Files
lidify/docs/implementation-summaries/vibe-matching-overhaul/README.md
2025-12-25 18:58:06 -06:00

397 lines
11 KiB
Markdown

# Vibe Matching Algorithm Overhaul Plan
## Overview
This document outlines the plan to overhaul the vibe matching algorithm to use **cosine similarity** on a comprehensive feature vector that includes all 9 ML mood predictions, audio features, and genre/tag matching.

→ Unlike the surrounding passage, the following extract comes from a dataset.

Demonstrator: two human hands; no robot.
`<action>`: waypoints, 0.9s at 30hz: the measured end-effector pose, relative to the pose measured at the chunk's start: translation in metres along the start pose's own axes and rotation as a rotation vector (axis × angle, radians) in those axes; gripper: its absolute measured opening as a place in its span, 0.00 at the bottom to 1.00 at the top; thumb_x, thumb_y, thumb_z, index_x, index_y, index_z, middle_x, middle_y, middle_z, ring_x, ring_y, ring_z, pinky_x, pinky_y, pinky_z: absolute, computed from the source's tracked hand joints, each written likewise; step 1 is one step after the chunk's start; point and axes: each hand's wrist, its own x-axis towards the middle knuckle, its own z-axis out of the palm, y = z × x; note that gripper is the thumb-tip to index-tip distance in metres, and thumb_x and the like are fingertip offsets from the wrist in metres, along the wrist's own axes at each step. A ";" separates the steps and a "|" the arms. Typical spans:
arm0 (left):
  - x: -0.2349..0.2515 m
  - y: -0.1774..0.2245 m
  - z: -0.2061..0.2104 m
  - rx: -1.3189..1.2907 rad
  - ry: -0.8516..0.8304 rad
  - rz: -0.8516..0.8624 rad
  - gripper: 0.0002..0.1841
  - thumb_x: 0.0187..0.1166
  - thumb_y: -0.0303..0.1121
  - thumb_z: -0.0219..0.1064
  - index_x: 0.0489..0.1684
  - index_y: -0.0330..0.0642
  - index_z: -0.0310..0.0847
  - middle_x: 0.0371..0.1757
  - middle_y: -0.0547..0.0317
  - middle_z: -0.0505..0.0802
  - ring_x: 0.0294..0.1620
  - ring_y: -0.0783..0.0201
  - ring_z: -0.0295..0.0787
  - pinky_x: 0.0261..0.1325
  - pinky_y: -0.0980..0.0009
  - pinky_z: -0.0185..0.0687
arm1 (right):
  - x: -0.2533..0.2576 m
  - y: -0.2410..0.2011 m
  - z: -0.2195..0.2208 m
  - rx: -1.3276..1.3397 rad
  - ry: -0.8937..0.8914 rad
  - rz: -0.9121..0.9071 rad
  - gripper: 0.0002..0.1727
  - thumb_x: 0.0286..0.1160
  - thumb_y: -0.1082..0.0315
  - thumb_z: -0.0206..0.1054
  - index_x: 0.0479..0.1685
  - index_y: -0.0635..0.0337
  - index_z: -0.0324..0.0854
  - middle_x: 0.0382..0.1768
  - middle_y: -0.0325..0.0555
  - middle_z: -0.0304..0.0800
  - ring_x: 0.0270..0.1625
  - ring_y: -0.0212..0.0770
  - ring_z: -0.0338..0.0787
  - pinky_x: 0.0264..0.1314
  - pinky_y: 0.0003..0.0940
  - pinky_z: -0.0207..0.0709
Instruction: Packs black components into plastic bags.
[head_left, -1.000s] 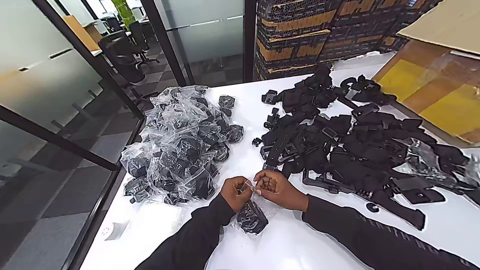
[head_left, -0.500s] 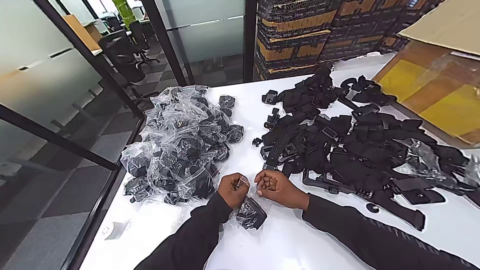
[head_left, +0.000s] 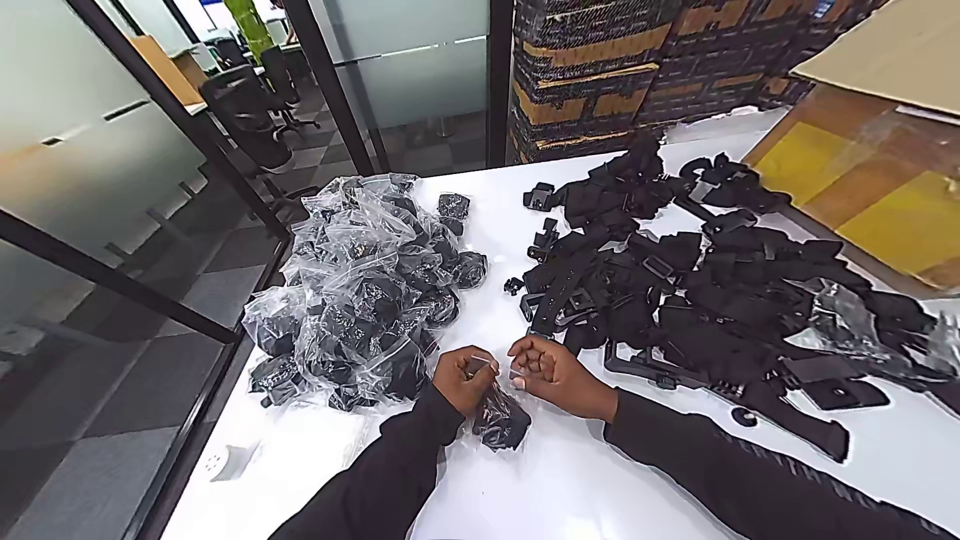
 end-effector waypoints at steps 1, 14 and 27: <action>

## Current State (Before Overhaul)
### What We Have
- **ML Mood Predictions (9 total):**
- `moodHappy`, `moodSad`, `moodRelaxed`, `moodAggressive` (existing)
- `moodParty`, `moodAcoustic`, `moodElectronic` (newly added)
- `danceabilityMl`, `aggressivenessMl` (existing)
- **Audio Features:**
- `bpm`, `key`, `keyScale` (major/minor)
- `energy`, `danceability`, `valence`, `arousal`
- `instrumentalness`, `acousticness`, `speechiness`
- **Metadata:**
- `lastfmTags` (JSON array of tag objects with name/count)
- `essentiaGenres` (JSON array of genre strings)
- `trackGenres` relation (linked genre records)
### Previous Algorithm (Weighted Manhattan Distance)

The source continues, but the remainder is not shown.